Much of what scientists know about Jupiter’s interior comes from gravitational measurements taken by NASA’s Juno spacecraft, which has been orbiting and studying the gas giant since 2016.

By analyzing the Juno data, the researchers found an anomaly: Previous models suggested that Jupiter’s core, whatever it’s made of, accounts for about 10 percent of the planet’s mass. But in their new models using the Juno data, the researchers found that this region accounts for 30 percent or more of the planet’s mass, implying a higher-than-expected amount of elements heavier than hydrogen and helium.

Several scenarios could explain the new model, but the researchers settle on one they think is the most likely: Rather than growing out of a cluster of small space rocks, Jupiter’s early growth may have been fueled by collisions between much larger planetesimals. This would explain the heavier elements in Jupiter’s core, but could also have major implications for how we understand planet formation around our Sun and other stars.

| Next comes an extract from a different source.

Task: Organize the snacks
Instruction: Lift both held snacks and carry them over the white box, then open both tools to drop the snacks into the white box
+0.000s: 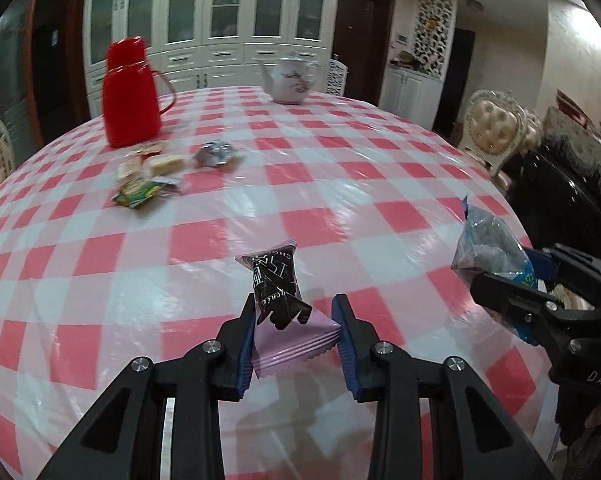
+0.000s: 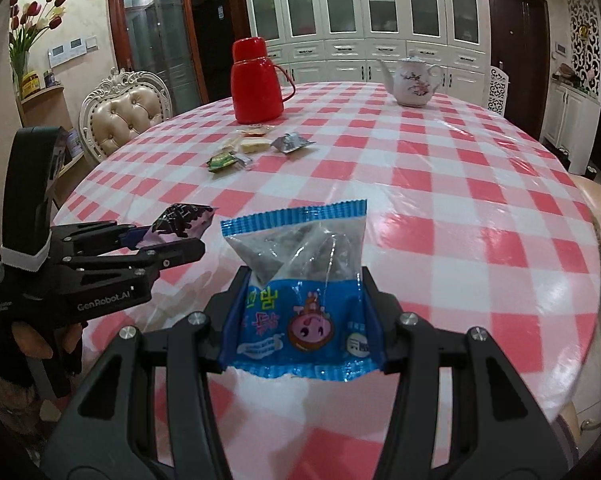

Scientists know that Jupiter’s gravity has influenced the formation and orbits of other planets, and that large gas giants forming early in other star systems could exert a similar influence.

But if gas giants must also devour the planetesimals that, if they survive, could one day grow into rocky planets like Earth, these gas giants may have even more influence on the formation of other planets – and life as we know it – than they once did Thought.

There are other, if slightly less possible, explanations for Jupiter’s heavy center, the researchers note in the publication, including a giant impact from a large body of rock sometime in Jupiter’s early years.

To have certainty, “future high-resolution observations of planet-forming regions around other stars are needed from the observed and modeled architectures of extrasolar systems with giant planets and future Juno data obtained during its expanded mission,” they write.